Task material:
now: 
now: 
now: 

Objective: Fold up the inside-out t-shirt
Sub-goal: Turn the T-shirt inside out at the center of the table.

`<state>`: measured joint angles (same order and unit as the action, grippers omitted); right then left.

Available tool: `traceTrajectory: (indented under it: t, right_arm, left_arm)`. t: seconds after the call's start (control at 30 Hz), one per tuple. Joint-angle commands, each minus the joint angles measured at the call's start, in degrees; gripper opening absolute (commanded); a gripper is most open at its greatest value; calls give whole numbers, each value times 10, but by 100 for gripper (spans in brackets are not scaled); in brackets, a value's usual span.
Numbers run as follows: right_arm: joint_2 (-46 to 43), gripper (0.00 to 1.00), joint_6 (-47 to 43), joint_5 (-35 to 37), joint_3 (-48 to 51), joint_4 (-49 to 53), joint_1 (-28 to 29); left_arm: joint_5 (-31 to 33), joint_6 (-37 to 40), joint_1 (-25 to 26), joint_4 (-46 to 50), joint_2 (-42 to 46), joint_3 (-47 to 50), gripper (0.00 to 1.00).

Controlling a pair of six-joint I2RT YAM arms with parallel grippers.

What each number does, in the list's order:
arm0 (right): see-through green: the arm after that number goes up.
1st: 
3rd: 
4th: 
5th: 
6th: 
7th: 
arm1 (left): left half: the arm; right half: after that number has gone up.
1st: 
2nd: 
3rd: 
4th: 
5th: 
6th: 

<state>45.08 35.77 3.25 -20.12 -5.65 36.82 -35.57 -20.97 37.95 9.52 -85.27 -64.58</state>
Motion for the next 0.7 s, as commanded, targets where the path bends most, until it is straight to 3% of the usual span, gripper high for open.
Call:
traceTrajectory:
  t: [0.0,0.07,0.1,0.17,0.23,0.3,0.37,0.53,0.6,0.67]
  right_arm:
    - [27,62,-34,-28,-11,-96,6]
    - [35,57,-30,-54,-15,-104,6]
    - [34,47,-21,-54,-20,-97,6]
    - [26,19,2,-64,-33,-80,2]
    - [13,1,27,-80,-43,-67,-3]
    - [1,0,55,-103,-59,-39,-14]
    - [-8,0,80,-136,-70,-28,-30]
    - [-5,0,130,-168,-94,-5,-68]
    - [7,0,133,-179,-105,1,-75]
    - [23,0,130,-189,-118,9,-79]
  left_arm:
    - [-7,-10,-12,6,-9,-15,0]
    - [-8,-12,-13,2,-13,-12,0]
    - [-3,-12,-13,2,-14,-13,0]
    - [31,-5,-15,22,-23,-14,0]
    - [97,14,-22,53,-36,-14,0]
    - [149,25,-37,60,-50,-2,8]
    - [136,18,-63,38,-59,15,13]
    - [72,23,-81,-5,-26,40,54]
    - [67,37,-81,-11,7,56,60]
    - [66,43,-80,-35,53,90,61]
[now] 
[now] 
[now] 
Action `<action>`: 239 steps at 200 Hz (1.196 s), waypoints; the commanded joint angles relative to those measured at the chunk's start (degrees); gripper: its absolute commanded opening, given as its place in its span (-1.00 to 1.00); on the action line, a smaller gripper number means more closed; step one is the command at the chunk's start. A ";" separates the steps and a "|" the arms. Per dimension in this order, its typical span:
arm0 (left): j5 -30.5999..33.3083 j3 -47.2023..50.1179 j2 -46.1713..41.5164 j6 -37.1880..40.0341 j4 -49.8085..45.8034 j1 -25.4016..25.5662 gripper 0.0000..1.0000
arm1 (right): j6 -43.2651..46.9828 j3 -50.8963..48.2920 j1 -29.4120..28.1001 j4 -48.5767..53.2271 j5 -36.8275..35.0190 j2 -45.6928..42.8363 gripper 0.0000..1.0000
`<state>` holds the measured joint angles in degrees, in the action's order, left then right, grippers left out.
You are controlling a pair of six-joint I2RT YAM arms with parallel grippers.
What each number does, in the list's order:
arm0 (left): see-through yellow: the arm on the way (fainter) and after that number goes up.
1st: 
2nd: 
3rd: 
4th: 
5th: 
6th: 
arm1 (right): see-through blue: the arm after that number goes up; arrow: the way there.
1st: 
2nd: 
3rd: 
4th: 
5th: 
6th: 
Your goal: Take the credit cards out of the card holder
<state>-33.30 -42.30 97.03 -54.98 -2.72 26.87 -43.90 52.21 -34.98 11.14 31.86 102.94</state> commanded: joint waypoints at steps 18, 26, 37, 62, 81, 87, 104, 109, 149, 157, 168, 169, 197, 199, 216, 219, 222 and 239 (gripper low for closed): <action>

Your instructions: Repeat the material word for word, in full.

Answer space:
now: 
now: 
now: 

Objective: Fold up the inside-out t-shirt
Sub-goal: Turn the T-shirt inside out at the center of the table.

`<state>`: measured joint angles (same order and unit as the action, grippers omitted); right then left.

Available tool: `traceTrajectory: (indented under it: t, right_arm, left_arm)`. t: seconds after the call's start (control at 30 Hz), one per tuple. Joint-angle commands, each minus the joint angles measured at the call's start, in degrees; gripper opening absolute (commanded); a gripper is most open at its greatest value; calls give whole numbers, each value times 10, but by 100 for gripper (spans in brackets are not scaled); in brackets, a value's usual span.
Numbers run as follows: right_arm: joint_2 (-46 to 43), gripper (0.00 to 1.00), joint_6 (-47 to 43), joint_5 (-35 to 37), joint_3 (-48 to 51), joint_4 (-49 to 53), joint_1 (-28 to 29); left_arm: joint_5 (-31 to 33), joint_6 (-37 to 40), joint_1 (-25 to 26), joint_4 (-46 to 50), joint_2 (-42 to 46), joint_3 (-47 to 50), gripper (0.00 to 1.00).

Controlling a pair of six-joint I2RT YAM arms with parallel grippers.

What each number does, in the list's order:
arm0 (right): see-through green: the arm after that number goes up.
1st: 
3rd: 
4th: 
5th: 
6th: 
7th: 
arm1 (left): left half: the arm; right half: after that number has gone up.
1st: 
2nd: 
3rd: 
4th: 
5th: 
6th: 

<state>45.08 35.77 3.25 -20.12 -5.65 36.82 -35.57 -20.97 37.95 9.52 -85.27 -64.58</state>
Motion for the next 0.7 s, as commanded, targets where the path bends most, until it is straight to 3% of the usual span, gripper high for open.
Call:
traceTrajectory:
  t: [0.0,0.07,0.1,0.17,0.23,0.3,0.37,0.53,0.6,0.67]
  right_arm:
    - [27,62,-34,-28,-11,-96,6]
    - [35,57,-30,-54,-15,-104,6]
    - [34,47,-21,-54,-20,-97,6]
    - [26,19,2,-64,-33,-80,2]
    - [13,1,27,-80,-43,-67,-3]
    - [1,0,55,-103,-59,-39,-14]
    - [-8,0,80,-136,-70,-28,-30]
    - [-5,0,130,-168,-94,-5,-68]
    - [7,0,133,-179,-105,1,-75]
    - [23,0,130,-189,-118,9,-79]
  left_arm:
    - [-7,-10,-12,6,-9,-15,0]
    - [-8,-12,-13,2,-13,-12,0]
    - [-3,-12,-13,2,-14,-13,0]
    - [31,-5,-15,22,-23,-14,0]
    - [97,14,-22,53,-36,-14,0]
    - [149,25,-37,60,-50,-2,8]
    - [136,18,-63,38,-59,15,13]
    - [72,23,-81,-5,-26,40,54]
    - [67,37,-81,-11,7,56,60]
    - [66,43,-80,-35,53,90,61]
[now] 
[now] 
[now] 
Action `<action>`: 239 steps at 200 Hz (1.196 s), waypoints; the commanded joint angles relative to those measured at the chunk's start (degrees); gripper: its absolute commanded opening, given as its place in its span (-1.00 to 1.00); on the action line, a smaller gripper number means more closed; step one is the command at the chunk's start. A ";" separates the steps and a "|" the arms. Per dimension in this order, its typical span:
arm0 (left): j5 -30.5999..33.3083 j3 -47.2023..50.1179 j2 -46.1713..41.5164 j6 -37.1880..40.0341 j4 -49.8085..45.8034 j1 -25.4016..25.5662 gripper 0.0000..1.0000
arm1 (right): j6 -43.2651..46.9828 j3 -50.8963..48.2920 j1 -29.4120..28.1001 j4 -48.5767..53.2271 j5 -36.8275..35.0190 j2 -45.6928..42.8363 gripper 0.0000..1.0000
`<state>` holds the measured joint angles in degrees, in the action's order, left then right, grippers left out.
You are controlling a pair of six-joint I2RT YAM arms with parallel grippers.
What each number does, in the list's order:
arm0 (left): see-through yellow: the arm on the way (fainter) and after that number goes up.
1st: 
2nd: 
3rd: 
4th: 
5th: 
6th: 
arm1 (right): see-through blue: the arm after that number goes up; arrow: the way there.
1st: 
2nd: 
3rd: 
4th: 
5th: 
6th: 
Your goal: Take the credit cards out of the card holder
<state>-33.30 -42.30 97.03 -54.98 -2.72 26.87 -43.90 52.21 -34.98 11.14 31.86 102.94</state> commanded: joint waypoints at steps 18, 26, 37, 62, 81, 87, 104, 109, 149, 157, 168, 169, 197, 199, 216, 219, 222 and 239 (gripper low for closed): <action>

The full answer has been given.